> [Exercise]:
All pictures should be dropped, and only the lines from the top of the entries below through the line containing "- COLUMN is" repeated exactly, both ends included.
Information shown START
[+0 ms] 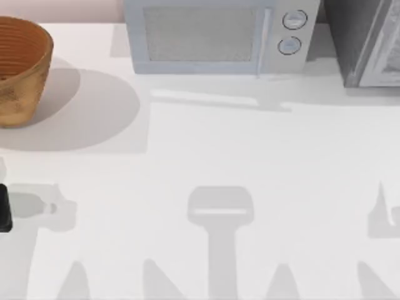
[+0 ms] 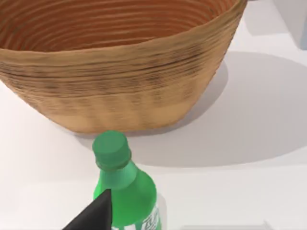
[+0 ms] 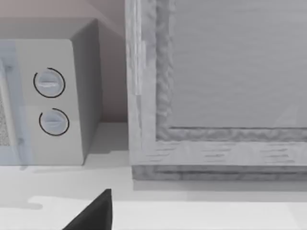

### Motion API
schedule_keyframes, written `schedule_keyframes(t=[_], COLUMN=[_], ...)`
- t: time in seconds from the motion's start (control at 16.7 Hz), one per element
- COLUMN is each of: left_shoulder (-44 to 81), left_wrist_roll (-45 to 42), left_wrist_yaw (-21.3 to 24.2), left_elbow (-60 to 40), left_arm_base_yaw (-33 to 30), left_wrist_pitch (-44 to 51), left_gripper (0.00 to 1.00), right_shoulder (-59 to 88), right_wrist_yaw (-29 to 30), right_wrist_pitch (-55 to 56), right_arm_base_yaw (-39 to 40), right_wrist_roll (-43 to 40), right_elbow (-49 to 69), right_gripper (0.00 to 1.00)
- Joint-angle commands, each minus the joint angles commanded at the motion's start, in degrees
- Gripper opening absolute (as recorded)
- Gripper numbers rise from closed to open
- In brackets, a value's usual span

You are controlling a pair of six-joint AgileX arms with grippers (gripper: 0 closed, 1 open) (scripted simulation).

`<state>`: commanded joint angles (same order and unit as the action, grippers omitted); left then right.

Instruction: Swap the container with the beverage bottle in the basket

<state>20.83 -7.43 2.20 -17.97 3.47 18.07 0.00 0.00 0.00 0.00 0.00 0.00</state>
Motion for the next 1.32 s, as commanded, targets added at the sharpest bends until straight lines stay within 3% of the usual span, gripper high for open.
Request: schedule_keyframes(t=[0.48,0.9,1.14,1.32], left_shoulder=[46.9,91.3,111.0,119.6], left_wrist_roll=[-10.8,-12.6,-10.5,-8.6], left_wrist_yaw=[4.4,9.3,12.1,13.7], left_elbow=[-47.3,-91.6,-108.5,-115.6], left_arm_base_yaw=[5.8,9.8,11.2,11.9], left_wrist_pitch=[27.9,44.3,51.4,55.6], left_gripper=[1.00,1.00,1.00,1.00], right_shoulder=[0.0,0.0,0.0,0.0], right_wrist_yaw=[0.0,0.0,0.0,0.0], right_wrist_pitch=[0.0,0.0,0.0,0.0], right_arm_base_yaw=[0.0,0.0,0.0,0.0], right_wrist_roll=[0.0,0.0,0.0,0.0], right_elbow=[0.0,0.0,0.0,0.0], right_gripper=[1.00,1.00,1.00,1.00])
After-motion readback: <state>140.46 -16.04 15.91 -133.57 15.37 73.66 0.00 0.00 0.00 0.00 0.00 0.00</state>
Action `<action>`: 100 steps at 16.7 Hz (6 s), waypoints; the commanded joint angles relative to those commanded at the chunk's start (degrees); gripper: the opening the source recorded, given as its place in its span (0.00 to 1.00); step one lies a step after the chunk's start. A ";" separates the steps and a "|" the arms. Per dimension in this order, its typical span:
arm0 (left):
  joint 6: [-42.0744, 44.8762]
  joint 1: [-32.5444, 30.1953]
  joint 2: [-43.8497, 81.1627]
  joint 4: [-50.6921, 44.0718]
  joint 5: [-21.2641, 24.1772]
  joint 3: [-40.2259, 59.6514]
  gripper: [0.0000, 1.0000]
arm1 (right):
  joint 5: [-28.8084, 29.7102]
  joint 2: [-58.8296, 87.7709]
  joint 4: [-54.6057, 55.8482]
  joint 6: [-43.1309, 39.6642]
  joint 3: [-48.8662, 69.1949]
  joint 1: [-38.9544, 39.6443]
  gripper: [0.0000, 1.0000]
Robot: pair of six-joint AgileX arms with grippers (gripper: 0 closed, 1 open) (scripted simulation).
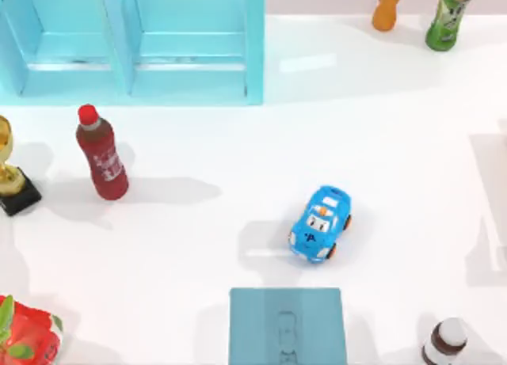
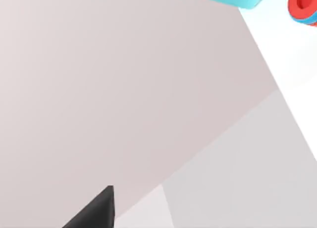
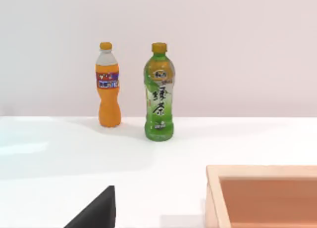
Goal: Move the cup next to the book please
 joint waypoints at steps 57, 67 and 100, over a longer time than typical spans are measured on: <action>66.85 22.08 64.58 -11.65 3.34 15.22 0.00 | 0.00 0.00 0.00 0.00 0.00 0.00 1.00; 66.93 21.90 62.52 -17.54 3.46 18.82 0.00 | 0.00 0.00 0.00 0.00 0.00 0.00 1.00; -81.23 -51.73 41.94 -20.67 3.14 18.68 0.00 | 0.00 0.00 0.00 0.00 0.00 0.00 1.00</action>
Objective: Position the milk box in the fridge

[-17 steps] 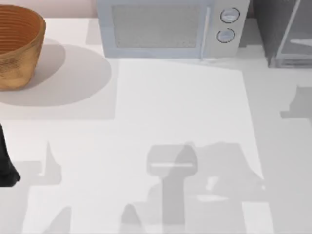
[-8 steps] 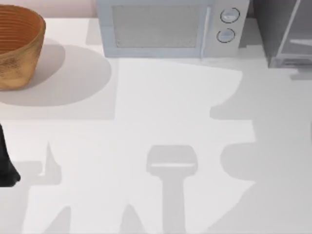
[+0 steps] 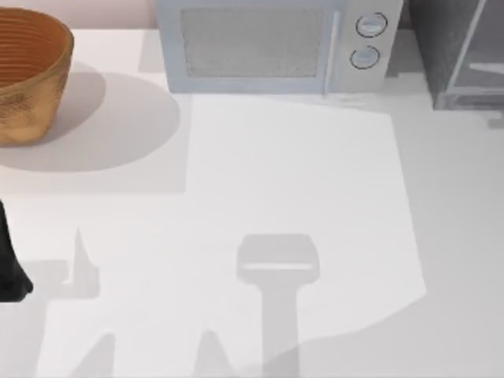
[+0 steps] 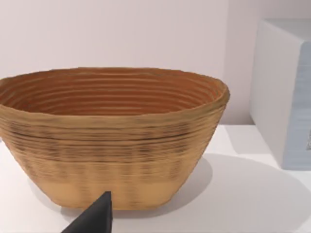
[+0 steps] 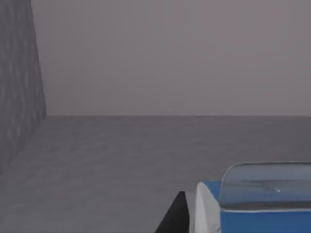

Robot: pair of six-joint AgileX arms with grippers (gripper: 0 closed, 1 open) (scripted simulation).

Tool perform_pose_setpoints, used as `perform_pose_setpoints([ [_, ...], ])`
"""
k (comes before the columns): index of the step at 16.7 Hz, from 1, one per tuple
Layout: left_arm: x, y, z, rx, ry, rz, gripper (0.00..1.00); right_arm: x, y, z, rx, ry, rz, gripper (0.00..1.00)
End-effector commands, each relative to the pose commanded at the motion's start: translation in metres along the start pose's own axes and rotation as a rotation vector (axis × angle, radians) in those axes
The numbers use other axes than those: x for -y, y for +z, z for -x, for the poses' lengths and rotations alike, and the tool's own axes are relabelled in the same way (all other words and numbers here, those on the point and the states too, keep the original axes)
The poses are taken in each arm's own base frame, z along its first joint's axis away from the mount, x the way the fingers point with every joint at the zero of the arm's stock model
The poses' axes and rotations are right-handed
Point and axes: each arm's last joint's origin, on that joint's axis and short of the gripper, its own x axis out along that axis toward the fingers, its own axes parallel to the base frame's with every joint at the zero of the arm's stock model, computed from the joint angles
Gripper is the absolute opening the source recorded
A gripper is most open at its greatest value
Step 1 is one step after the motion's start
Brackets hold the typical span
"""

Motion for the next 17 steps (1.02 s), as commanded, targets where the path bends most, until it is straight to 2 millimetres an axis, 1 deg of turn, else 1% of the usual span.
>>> perform_pose_setpoints([
  [5, 0.000, 0.000, 0.000, 0.000, 0.000, 0.000, 1.00, -0.002, -0.001, 0.000, -0.008, 0.005, -0.004, 0.00],
  [7, 0.000, 0.000, 0.000, 0.000, 0.000, 0.000, 1.00, -0.002, -0.008, -0.008, -0.034, 0.003, -0.012, 0.00],
  [9, 0.000, 0.000, 0.000, 0.000, 0.000, 0.000, 1.00, -0.001, -0.013, -0.024, -0.056, 0.003, -0.019, 0.00],
  [10, 0.000, 0.000, 0.000, 0.000, 0.000, 0.000, 1.00, -0.001, -0.011, -0.035, -0.050, 0.005, -0.018, 0.00],
  [11, 0.000, 0.000, 0.000, 0.000, 0.000, 0.000, 1.00, 0.000, -0.005, -0.048, -0.031, 0.008, -0.015, 0.00],
  [14, 0.000, 0.000, 0.000, 0.000, 0.000, 0.000, 1.00, 0.004, 0.022, -0.087, 0.043, 0.007, 0.000, 0.00],
  [15, 0.000, 0.000, 0.000, 0.000, 0.000, 0.000, 1.00, 0.005, 0.026, -0.096, 0.047, 0.004, 0.001, 0.00],
  [17, 0.000, 0.000, 0.000, 0.000, 0.000, 0.000, 1.00, 0.004, 0.025, -0.111, 0.024, 0.000, -0.001, 0.00],
])
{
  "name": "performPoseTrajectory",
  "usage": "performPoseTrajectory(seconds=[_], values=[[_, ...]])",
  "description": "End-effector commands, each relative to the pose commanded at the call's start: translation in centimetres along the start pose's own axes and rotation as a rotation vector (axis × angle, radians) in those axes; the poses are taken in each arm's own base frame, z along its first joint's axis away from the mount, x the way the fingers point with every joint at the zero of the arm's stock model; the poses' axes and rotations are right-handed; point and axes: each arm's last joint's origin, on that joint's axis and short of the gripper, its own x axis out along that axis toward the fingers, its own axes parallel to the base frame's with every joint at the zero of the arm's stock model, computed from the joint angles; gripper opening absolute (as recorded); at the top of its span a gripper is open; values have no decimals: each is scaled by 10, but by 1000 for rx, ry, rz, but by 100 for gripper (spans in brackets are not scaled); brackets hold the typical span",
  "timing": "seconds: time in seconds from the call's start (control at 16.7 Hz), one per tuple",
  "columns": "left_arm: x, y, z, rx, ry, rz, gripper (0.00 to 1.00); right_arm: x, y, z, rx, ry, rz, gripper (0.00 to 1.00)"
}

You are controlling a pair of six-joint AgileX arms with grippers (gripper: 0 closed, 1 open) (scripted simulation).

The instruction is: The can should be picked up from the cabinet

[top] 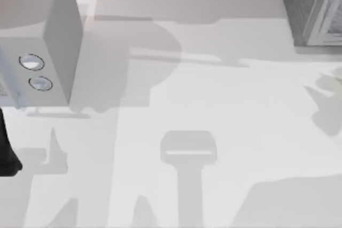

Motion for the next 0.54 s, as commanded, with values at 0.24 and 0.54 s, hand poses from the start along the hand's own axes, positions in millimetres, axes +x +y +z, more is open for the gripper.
performPoseTrajectory(seconds=[0.24, 0.54], values=[[0, 0, 0, 0, 0, 0, 100, 0, 0, 0, 0, 0, 0, 100], [0, 0, 0, 0, 0, 0, 100, 0, 0, 0, 0, 0, 0, 100]])
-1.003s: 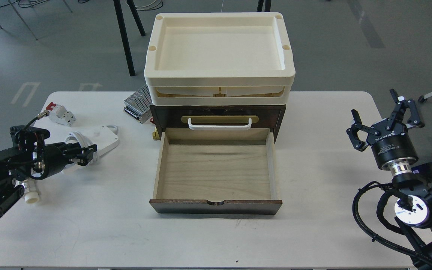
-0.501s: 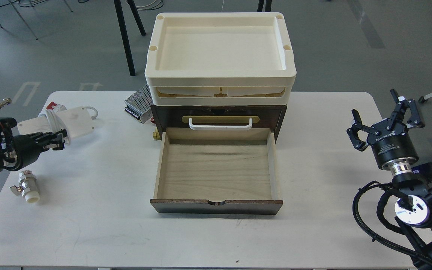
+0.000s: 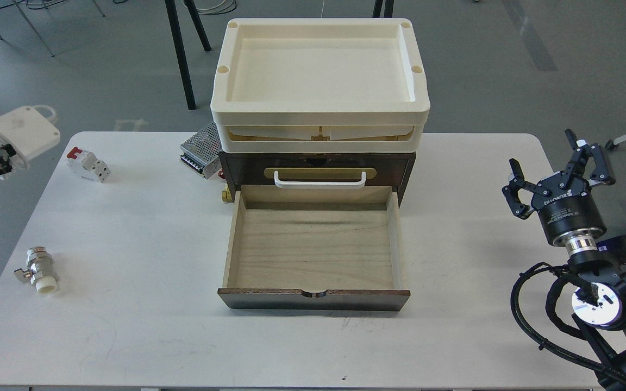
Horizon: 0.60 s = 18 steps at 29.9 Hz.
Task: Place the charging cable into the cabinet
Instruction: 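Close the left gripper on the cable and lift it off the table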
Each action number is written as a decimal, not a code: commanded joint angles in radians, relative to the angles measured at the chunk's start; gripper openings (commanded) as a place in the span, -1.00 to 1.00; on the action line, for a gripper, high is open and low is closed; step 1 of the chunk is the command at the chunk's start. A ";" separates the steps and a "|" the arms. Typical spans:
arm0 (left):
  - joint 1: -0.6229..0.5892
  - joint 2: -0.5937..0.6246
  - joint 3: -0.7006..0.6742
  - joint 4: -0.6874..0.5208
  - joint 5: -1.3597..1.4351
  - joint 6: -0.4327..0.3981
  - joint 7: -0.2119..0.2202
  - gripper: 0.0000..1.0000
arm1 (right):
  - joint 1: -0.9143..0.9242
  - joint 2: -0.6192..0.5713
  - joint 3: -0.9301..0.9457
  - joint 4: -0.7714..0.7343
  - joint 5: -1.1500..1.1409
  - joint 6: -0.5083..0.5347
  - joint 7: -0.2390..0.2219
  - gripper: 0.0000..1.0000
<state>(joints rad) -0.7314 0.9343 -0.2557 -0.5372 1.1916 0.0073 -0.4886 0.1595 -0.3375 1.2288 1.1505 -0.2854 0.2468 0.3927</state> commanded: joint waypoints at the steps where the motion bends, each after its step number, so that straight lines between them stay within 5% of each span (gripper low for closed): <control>1: -0.035 0.122 -0.014 -0.108 -0.108 -0.021 0.000 -0.99 | 0.000 0.000 0.000 -0.002 0.000 0.000 0.000 0.99; 8: -0.166 0.285 -0.183 -0.326 -0.168 -0.148 0.000 -0.99 | 0.000 0.000 0.000 -0.003 0.000 -0.001 0.000 0.99; 14: -0.238 0.307 -0.388 -0.480 -0.167 -0.263 0.000 -1.00 | 0.002 0.000 0.000 -0.008 0.000 -0.001 0.000 0.99; 18: -0.334 0.302 -0.398 -0.605 -0.161 -0.317 0.000 -0.99 | 0.002 0.000 0.000 -0.008 0.000 -0.001 0.000 0.99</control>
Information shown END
> [Exercise output]:
[+0 ms] 
[+0 ms] 
[+0 ms] 

### Motion API
schedule_keyframes, written `schedule_keyframes(t=[_], COLUMN=[_], ...)`
- t: time in seconds from the motion's start (control at 16.7 Hz), one per element
- COLUMN is each of: left_shoulder (-44 to 81), left_wrist_roll (-45 to 42), left_wrist_yaw (-21.3 to 24.2), left_elbow (-60 to 40), left_arm_base_yaw (-33 to 30), left_wrist_pitch (-44 to 51), left_gripper (0.00 to 1.00), right_shoulder (-59 to 88), right_wrist_yaw (-29 to 30), right_wrist_pitch (-55 to 56), right_arm_base_yaw (-39 to 40), right_wrist_roll (-43 to 40), right_elbow (-49 to 69), right_gripper (0.00 to 1.00)

The submitted response is complete.